In this tutorial, we will show you how to develop a simple application with two screens. Each screen will carry a button which can be used to switch to the other screen.
You will be designing a graphical interface in Visual TFT software.
New Project Wizard
Step 1 — Create the project in the wizard
Let’s start by creating a new project. On the Start page, click the New Project button. A new window will appear asking you to choose whether you will be creating
a Visual TFT project or a Standard project. Choose the Visual TFT project and click the Next button at the bottom of the screen.
The first thing we need to do is to specify the new project’s name and destination folder. Give a name to your project, “MyFirstProject”, for example.
Click the browse button if you want to edit the destination of the project. After you are done, click the Next button to continue with the creation of your project.
In the next window, you can add files to your project. Choose the files on your computer that you want to add and click the "Add" button.
After you have added all the files you wanted you can click the "Next" button and proceed to the last step in the New Project Wizard.
This step allows you to include additional files that you might need in your project - some headers or source files that you already wrote, and that you might
need in future development.
If you are a beginner we suggest that you choose the "Include All (Default)" option.
This step allows you to quickly set whether you want to include all libraries in your project, or not.
Even if you do include all libraries, they will not consume all memory unless they are explicitly used from within your code.

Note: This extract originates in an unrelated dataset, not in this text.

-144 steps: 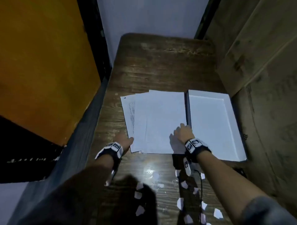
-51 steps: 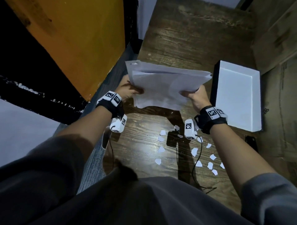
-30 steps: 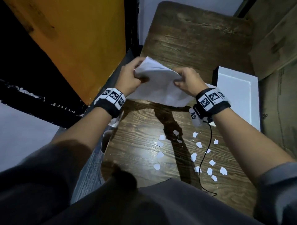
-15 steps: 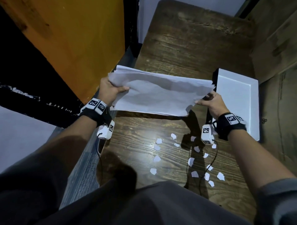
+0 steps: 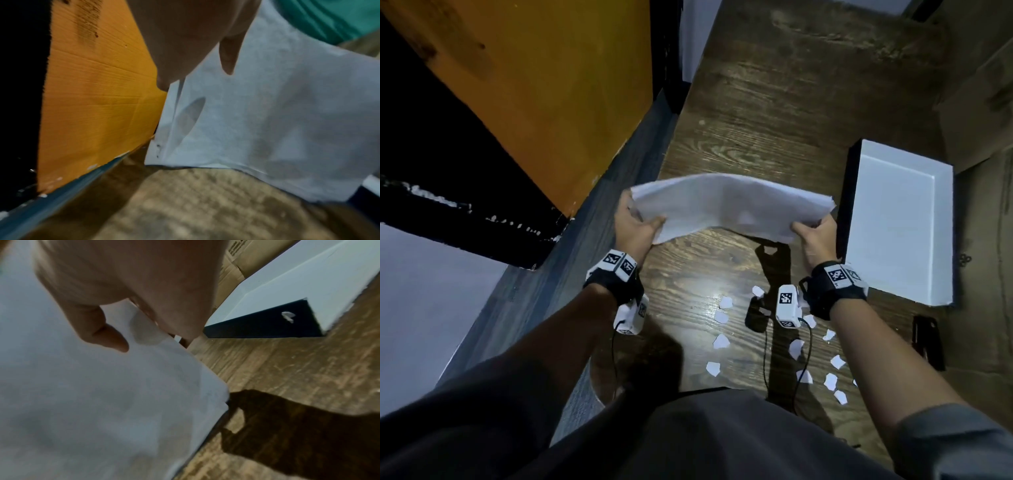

The main advantage of including all libraries is that you will have over 500 functions available for use in your code right away.
All the functions will be visible from the Code Assistant [CTRL+Space].
Step 2 — Design the user interface
So far, we have successfully created a blank new project for EasyPIC Fusion v7 development board. Now, we are going to design the user interface.
We are going to add one button and one text section. In the tools section, in the upper right corner of the IDE, you have a list buttons you can add.
Choose the one you like and drag it to the display screen in the middle of the IDE.
After you click on the button, you can change its color, size, text and font in the Components section - Properties tab, in the bottom left corner of the IDE.
You can change the features of the screen in the upper lest corner of the IDE.
The Events tab, next to the Properties tab in the Components section defines what a button does.
Step 3 — Building the code in the compiler
Once you are satisfied with how your buttons, text, and display look click on "Build" (CTRL+F9) in the drop-down menu.
If an error happens you will be notified in the Message section of the compiler.
You can switch between the compiler and Visual TFT mode by pressing F12 on your keyboard.
Introduction | IDE | Creating Your First Project | Examples
Examples
To get you acquainted with our compilers we have prepared code examples for LED blinking for each of the 21 compilers we have on offer.
We suggest that you read the documentation on the MCU you are using before you start programming.
LED blinking is the simplest example, and once you understand how it works you will be able to move on to more complex examples.
LEDs can be used for visual indication of the logic state on PORT pins. An active LED indicates that a logic high (1) is present on the pin. In order to enable PORT LEDs, it is necessary to enable the corresponding switches on the board you are using.
LED blinking for mikroC
mikroC PRO for PIC
For this example we have used the EasyPIC7 development board
- MCU: PIC18F45K22 from Microchip.
- Oscillator: HS-PLL 32.0000 MHz, 8.0000 MHz Crystal.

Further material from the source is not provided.